Either they don't have fast enough CPUs (2x 2GHz+ A72 or more) or don't
have even a single PCIe lane for NVME, or don't have good enough
upstream kernel support.

So far RPI CM4 would be a pretty good candidate, and I'm already using
it, but without overclocking and good heatsink, its CPU can be a little
bit slow, and the PCIe2.0 x1 lane is far from enough.

But I totally understand how difficult it could be for even kernel
developers to setup all the small things up.

Like TTY, libvirt, edk2 firmware for VM, RPI specific boot sequence etc.

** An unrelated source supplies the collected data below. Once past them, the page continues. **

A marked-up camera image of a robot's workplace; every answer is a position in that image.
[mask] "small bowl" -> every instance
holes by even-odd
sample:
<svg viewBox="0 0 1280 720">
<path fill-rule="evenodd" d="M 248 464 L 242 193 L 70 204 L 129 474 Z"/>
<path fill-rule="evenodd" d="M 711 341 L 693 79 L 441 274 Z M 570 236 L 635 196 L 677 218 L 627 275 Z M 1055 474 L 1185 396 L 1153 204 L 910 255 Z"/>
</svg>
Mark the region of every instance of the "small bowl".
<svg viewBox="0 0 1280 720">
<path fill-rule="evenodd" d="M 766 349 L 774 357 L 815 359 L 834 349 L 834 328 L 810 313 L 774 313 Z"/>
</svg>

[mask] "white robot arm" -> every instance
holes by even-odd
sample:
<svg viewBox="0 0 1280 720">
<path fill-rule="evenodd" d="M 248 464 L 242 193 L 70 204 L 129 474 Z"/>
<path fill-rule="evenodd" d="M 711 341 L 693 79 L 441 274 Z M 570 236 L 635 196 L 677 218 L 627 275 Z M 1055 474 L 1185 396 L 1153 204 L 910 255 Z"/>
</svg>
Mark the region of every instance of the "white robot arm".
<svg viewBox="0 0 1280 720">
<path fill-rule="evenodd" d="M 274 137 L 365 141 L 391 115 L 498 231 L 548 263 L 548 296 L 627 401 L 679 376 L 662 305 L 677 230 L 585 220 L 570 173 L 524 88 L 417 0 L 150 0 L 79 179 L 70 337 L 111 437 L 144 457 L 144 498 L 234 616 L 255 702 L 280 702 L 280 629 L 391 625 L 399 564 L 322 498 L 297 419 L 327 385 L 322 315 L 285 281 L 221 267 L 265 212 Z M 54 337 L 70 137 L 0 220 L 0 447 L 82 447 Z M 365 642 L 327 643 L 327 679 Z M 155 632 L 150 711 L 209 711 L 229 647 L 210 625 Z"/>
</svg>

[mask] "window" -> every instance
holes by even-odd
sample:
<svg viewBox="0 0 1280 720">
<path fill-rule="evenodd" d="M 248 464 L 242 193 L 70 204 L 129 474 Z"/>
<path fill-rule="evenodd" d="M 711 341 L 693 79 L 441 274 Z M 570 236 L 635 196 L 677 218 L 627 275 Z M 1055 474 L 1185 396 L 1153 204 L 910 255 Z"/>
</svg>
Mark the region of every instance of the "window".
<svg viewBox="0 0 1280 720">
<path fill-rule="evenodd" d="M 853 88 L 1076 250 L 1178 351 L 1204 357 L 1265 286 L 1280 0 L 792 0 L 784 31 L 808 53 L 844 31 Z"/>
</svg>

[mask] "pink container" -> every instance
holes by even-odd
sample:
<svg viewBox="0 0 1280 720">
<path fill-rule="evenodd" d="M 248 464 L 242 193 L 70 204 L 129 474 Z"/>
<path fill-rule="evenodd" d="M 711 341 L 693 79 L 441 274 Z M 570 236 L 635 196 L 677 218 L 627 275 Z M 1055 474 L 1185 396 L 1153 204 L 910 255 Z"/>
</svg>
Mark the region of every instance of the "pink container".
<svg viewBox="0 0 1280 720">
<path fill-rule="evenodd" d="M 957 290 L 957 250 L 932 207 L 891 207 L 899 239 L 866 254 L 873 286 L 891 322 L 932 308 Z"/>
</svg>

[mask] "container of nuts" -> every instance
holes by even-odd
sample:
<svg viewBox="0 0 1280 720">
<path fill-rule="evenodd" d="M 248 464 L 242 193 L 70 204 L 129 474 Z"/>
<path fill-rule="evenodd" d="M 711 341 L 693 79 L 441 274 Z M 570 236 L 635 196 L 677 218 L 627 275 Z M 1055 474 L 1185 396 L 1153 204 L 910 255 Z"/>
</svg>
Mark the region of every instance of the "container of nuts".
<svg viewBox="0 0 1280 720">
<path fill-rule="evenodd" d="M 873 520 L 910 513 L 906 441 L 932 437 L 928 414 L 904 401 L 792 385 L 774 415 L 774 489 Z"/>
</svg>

Thus even subpage get merged, I still think we need way more rounds of
upstream release to really get some feedback.

Thanks,
Qu
David Sterba June 22, 2021, 12:41 p.m. UTC | #5
On Tue, Jun 22, 2021 at 07:50:38PM +0800, Qu Wenruo wrote:
> On 2021/6/22 下午7:14, David Sterba wrote:
> > On Fri, Jun 18, 2021 at 06:46:51AM +0800, Qu Wenruo wrote:
> Although the biggest challenge for testing is the hardware.
> 
> I guess even with subpage merged into upstream in v5.14, it won't really
> get many tests from real world, unlike x86_64 that every guys in the
> mail list is testing on.
> 
> Although we have cheap ARM SoC boards in recent days, there aren't
> really much good candidates for us to utilize.
> 
> Either they don't have fast enough CPUs (2x 2GHz+ A72 or more) or don't
> have even a single PCIe lane for NVME, or don't have good enough
> upstream kernel support.
> 
> So far RPI CM4 would be a pretty good candidate, and I'm already using
> it, but without overclocking and good heatsink, its CPU can be a little
> bit slow, and the PCIe2.0 x1 lane is far from enough.
> 
> But I totally understand how difficult it could be for even kernel
> developers to setup all the small things up.
> 
> Like TTY, libvirt, edk2 firmware for VM, RPI specific boot sequence etc.
> 
> Thus even subpage get merged, I still think we need way more rounds of
> upstream release to really get some feedback.

Back in January I got a hold of a decent arm64 machine and tested the 64K
build in a VM, the hardware should be good enough for running at least
3 in parallel and I think there were more identical physical machines
available so we can use that for testing once all the prep work is done.
Right now all people involved know that the subpage support may be buggy
or incomplete so we can rely on external testing for some time.